GIVEN INFORMATION.
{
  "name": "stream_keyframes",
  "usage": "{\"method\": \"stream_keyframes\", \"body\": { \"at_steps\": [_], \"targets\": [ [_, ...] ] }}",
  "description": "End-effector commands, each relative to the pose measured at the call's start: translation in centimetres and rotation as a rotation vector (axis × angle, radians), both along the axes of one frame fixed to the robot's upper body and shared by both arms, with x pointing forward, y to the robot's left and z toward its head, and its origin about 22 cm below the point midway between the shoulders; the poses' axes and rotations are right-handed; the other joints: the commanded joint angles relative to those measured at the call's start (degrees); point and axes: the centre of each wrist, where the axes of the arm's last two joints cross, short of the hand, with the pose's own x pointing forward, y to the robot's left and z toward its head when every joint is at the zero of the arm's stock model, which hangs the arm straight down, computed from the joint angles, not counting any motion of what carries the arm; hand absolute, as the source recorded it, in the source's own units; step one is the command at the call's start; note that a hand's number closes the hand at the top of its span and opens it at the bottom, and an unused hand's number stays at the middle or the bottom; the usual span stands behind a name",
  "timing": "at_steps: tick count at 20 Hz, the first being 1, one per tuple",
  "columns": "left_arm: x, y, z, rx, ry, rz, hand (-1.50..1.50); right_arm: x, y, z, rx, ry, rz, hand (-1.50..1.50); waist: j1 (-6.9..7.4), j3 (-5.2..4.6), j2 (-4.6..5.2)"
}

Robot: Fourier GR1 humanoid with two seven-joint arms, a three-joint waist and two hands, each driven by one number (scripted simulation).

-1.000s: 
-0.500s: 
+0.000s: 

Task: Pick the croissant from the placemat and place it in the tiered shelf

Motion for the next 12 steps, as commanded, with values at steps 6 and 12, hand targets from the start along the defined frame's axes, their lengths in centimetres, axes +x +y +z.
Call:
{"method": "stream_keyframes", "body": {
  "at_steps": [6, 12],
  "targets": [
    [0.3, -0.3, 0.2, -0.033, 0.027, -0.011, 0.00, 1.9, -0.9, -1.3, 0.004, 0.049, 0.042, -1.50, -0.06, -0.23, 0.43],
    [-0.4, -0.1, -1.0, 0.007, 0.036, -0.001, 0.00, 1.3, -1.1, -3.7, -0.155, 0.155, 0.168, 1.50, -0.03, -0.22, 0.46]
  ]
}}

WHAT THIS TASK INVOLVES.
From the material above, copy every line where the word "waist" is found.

ANSWER BELOW.
  "columns": "left_arm: x, y, z, rx, ry, rz, hand (-1.50..1.50); right_arm: x, y, z, rx, ry, rz, hand (-1.50..1.50); waist: j1 (-6.9..7.4), j3 (-5.2..4.6), j2 (-4.6..5.2)"
Robot: Fourier GR1 humanoid with two seven-joint arms, a three-joint waist and two hands, each driven by one number (scripted simulation).

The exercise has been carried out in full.